**WORK ORDER:**
Starting at the first line of the listing below, repeat each line exactly until the line containing "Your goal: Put", which you include. Leave out pictures.

**DATA BELOW:**
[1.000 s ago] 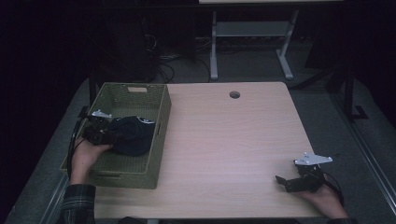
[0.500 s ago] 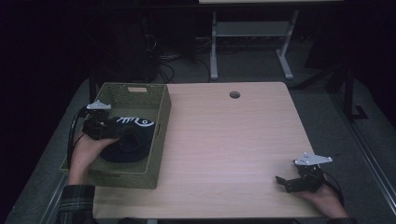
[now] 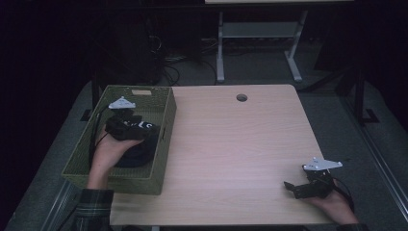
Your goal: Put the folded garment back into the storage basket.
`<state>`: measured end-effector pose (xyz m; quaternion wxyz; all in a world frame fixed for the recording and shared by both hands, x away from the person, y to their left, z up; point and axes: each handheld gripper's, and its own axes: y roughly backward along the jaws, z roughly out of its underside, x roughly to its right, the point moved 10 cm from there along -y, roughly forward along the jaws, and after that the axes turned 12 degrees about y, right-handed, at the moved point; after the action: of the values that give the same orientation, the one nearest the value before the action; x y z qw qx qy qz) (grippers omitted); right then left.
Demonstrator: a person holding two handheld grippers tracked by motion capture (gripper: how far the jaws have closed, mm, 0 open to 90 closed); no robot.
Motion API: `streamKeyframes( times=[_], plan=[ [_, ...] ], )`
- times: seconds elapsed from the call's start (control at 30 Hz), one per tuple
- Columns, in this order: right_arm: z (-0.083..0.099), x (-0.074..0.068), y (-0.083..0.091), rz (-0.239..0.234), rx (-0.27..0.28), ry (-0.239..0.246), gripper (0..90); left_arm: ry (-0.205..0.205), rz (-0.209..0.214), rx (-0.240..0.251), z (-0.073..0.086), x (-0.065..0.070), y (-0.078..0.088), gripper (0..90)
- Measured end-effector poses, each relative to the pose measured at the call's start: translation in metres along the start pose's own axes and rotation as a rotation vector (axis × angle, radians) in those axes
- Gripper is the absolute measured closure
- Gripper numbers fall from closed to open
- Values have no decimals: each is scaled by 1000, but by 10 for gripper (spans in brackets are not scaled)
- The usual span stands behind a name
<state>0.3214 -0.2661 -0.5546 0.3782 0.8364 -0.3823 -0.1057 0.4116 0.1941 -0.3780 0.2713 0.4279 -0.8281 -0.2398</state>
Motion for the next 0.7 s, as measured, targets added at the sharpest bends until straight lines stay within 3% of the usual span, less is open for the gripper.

**SOLVED PROBLEM:**
[1.000 s ago] 
[0.500 s ago] 
[now] 
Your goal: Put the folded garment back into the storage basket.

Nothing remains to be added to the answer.